Actually you'd be hard-pressed to find much that short these days without a hacksaw!

The best bar is what you're most comfortable with. In contrast to the quoted post, I utterly detest huge (>650mm) bars on XC bikes - they just feel too cumbersome. That said, if I ever wound up on a big-wheeler (I still love my 26er), I'd go bigger than my current 580mm, just 'cos you do need a bit more grunt on the bar to overcome the inertia of the big wheel. My long-winded point is, it's a totally personal preference, there is no definitive right or wrong answer.
 

Yellm

Likes Bikes
Why does everyone rate the Thomson stems so much? They are HEAVY (since when are they light weight?), simple CNC manufactured, and have a mirror smooth CNC clamping area which requires a reasonably high clamping torque. This is oppose to a 3D forged stem which can be much lighter, high strength and have a shot peen finish which acts as a friction surface and hence low clamping torque is required... good example being the Syntace stem mentioned below... and there are many more...
 

timrob

Likes Dirt
Hands down, i would recommend;
Answer Pro Taper AM 720 (1/2" rise, carbon or alloy)

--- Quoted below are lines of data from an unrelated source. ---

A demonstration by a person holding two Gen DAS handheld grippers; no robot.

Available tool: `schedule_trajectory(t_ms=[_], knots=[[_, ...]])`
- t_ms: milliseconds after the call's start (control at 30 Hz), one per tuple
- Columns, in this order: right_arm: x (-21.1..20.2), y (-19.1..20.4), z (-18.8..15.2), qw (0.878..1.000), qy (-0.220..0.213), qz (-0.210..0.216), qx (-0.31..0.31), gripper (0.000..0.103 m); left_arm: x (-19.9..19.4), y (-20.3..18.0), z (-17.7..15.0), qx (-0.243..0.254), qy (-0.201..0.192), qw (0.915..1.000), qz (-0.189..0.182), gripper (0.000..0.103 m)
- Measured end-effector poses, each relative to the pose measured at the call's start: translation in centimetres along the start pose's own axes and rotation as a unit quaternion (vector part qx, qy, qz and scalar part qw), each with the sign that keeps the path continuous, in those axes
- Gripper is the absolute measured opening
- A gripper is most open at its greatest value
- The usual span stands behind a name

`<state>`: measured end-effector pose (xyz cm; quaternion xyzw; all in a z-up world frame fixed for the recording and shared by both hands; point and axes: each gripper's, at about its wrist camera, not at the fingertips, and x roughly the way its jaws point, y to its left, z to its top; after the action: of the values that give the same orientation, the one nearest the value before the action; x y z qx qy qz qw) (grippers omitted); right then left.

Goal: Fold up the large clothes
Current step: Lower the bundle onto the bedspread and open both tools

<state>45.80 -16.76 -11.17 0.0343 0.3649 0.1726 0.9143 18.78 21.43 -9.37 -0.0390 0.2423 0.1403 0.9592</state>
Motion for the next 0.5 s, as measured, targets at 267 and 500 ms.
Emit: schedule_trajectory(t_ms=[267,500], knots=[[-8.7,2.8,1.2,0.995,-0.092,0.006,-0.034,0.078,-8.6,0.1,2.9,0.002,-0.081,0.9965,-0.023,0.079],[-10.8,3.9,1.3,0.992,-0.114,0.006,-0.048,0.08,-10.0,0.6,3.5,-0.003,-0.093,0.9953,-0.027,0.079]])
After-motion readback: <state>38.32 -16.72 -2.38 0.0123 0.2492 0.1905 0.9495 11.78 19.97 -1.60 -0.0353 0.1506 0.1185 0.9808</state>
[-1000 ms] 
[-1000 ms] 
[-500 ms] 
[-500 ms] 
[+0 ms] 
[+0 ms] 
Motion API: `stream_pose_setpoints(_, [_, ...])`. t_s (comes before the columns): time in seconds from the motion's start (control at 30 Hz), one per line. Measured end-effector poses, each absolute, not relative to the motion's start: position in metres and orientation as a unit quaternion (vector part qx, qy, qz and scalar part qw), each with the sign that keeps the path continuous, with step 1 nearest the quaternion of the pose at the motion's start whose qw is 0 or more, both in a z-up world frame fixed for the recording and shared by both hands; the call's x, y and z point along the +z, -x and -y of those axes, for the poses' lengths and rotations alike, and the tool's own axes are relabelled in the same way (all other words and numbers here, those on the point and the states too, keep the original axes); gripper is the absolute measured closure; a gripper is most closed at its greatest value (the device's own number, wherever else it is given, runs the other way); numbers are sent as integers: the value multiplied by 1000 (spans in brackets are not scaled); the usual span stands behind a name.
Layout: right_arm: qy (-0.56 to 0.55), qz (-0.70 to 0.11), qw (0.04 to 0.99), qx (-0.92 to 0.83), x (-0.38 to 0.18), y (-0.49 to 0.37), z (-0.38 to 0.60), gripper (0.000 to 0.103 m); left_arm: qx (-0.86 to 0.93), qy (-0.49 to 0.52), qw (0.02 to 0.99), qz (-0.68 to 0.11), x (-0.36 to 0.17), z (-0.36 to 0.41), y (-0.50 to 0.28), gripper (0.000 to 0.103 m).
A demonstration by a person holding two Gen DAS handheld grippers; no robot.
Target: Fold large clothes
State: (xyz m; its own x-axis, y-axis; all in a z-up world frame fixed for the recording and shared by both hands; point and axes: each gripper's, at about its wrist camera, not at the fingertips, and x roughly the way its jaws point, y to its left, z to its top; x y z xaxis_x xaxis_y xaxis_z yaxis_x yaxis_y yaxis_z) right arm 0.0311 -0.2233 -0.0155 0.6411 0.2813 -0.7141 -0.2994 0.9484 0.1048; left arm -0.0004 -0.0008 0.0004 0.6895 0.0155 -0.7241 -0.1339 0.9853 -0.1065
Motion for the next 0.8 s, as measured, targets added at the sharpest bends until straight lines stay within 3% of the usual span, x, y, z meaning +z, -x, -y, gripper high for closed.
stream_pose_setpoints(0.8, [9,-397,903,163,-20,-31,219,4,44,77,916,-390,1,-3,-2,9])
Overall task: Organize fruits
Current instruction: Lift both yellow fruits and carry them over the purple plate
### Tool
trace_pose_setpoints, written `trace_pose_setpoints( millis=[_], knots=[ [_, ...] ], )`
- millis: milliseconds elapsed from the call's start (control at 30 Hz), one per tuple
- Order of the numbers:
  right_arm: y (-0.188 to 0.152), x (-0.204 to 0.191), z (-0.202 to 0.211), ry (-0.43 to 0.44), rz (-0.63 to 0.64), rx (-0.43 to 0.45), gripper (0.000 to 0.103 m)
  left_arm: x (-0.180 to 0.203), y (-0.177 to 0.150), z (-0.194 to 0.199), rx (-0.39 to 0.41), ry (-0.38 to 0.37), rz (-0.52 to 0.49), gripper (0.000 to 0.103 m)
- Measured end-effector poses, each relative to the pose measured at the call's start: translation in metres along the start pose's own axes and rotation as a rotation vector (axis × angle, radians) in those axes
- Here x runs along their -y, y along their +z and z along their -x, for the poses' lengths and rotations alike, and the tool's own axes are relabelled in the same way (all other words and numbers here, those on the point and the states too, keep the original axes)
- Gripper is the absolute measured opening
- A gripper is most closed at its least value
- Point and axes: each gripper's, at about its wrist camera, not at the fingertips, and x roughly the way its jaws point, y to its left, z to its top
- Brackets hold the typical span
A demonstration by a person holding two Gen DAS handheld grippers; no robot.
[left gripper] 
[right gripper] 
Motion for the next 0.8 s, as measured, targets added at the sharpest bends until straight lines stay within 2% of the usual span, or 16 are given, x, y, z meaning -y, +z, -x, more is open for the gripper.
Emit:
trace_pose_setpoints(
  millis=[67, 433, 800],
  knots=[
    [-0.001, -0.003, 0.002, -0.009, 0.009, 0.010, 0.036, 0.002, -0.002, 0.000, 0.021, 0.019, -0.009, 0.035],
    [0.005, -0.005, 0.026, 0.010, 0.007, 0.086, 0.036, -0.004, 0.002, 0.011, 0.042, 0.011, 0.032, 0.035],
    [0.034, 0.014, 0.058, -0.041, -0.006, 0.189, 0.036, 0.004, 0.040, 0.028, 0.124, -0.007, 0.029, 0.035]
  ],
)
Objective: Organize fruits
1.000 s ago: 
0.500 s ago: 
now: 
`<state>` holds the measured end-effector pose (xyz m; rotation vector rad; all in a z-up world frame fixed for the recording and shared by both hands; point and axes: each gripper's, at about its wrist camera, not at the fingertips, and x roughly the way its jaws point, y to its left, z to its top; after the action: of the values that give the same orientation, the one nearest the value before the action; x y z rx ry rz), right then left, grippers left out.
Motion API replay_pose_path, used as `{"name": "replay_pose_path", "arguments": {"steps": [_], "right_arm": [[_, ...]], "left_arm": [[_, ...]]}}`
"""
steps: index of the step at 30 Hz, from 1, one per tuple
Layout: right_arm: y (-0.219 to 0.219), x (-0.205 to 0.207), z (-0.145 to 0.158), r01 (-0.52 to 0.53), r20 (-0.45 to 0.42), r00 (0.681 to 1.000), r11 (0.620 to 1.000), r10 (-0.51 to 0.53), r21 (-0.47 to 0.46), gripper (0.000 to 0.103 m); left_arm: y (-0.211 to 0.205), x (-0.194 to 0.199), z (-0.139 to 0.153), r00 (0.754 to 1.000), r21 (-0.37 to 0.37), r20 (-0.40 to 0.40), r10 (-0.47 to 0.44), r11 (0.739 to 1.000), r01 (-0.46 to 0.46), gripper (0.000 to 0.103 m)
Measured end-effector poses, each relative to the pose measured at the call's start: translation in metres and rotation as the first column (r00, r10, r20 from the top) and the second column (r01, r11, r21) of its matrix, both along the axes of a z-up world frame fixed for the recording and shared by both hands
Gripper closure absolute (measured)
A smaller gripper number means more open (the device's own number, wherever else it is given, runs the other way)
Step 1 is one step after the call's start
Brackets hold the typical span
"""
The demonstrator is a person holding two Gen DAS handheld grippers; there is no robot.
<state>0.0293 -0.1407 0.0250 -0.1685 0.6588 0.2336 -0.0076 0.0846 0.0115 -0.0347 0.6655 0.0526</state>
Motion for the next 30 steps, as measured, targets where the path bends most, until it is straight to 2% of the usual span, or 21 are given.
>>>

The best back/up sweet that i have used, just ordered a new set for the new bike :)
 

harmonix1234

Eats Squid
Easton EA50 are actually a greatly underrated bar.
Bottom of the line on the Easton catalogue, but really strong and have a really nice shape. They can be cut right down and still have plenty of room for shiters and brakes too. Not feather light, but bars are one place I don't mind having some heft.
Come in a 685mm standard, hi rise or low rise.

Awesome bars and cheap as chips.

For stem, I rate the PRO stuff.
The PRO PLT is a middle of the range stem, so not real expensive but super stiff, looks great and light.
My 90mm stem comes in at 105 grams and it's stiffer than my Ritchey WCS that cost twice as much.